This is Section 2340A of US Code, Chpt. 113C, Title 18:

Torture

     (a) Offense. - Whoever outside the United States commits or
   attempts to commit torture shall be fined under this title or
   imprisoned not more than 20 years, or both, and if death results to
   any person from conduct prohibited by this subsection, shall be
   punished by death or imprisoned for any term of years or for life.
     (b) Jurisdiction. - There is jurisdiction over the activity
   prohibited in subsection (a) if -
       (1) the alleged offender is a national of the United States; or
       (2) the alleged offender is present in the United States,
     irrespective of the nationality of the victim or alleged
     offender.

     (c) Conspiracy. - A person who conspires to commit an offense
   under this section shall be subject to the same penalties (other
   than the penalty of death) as the penalties prescribed for the
   offense, the commission of which was the object of the conspiracy.

Section 2340 defines torture:

Definitions

     As used in this chapter -
       (1) "torture" means an act committed by a person acting under
     the color of law specifically intended to inflict severe physical
     or mental pain or suffering (other than pain or suffering
     incidental to lawful sanctions) upon another person within his
     custody or physical control;
       (2) "severe mental pain or suffering" means the prolonged
     mental harm caused by or resulting from -
         (A) the intentional infliction or threatened infliction of
       severe physical pain or suffering;
         (B) the administration or application, or threatened
       administration or application, of mind-altering substances or
       other procedures calculated to disrupt profoundly the senses or
       the personality;
         (C) the threat of imminent death; or
         (D) the threat that another person will imminently be
       subjected to death, severe physical pain or suffering, or the
       administration or application of mind-altering substances or
       other procedures calculated to disrupt profoundly the senses or
       personality; and

       (3) "United States" includes all areas under the jurisdiction
     of the United States including any of the places described in
     sections 5 and 7 of this title and section 46501(2) of title 49.

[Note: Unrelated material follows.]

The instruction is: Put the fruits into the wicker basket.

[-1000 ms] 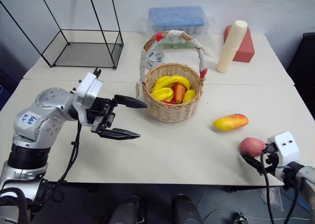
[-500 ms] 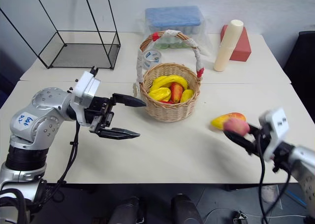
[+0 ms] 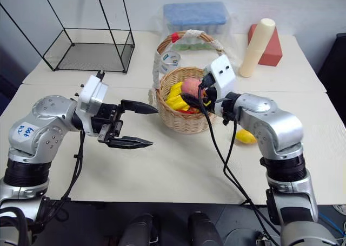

Additionally, 18 USC, Chpt. 118, Sec. 2441 details and makes illegal committing war crimes, which include grave violations of the Geneva Conventions:

War crimes

     (a) Offense. - Whoever, whether inside or outside the United
   States, commits a war crime, in any of the circumstances described
   in subsection (b), shall be fined under this title or imprisoned
   for life or any term of years, or both, and if death results to the
   victim, shall also be subject to the penalty of death.
     (b) Circumstances. - The circumstances referred to in subsection
   (a) are that the person committing such war crime or the victim of
   such war crime is a member of the Armed Forces of the United States
   or a national of the United States (as defined in section 101 of
   the Immigration and Nationality Act).
     (c) Definition. - As used in this section the term "war crime"
   means any conduct -
       (1) defined as a grave breach in any of the international
     conventions signed at Geneva 12 August 1949, or any protocol to
     such convention to which the United States is a party;
       (2) prohibited by Article 23, 25, 27, or 28 of the Annex to the
     Hague Convention IV, Respecting the Laws and Customs of War on
     Land, signed 18 October 1907;
       (3) which constitutes a violation of common Article 3 of the
     international conventions signed at Geneva, 12 August 1949, or
     any protocol to such convention to which the United States is a
     party and which deals with non-international armed conflict; or
       (4) of a person who, in relation to an armed conflict and
     contrary to the provisions of the Protocol on Prohibitions or
     Restrictions on the Use of Mines, Booby-Traps and Other Devices
     as amended at Geneva on 3 May 1996 (Protocol II as amended on 3
     May 1996), when the United States is a party to such Protocol,
     willfully kills or causes serious injury to civilians.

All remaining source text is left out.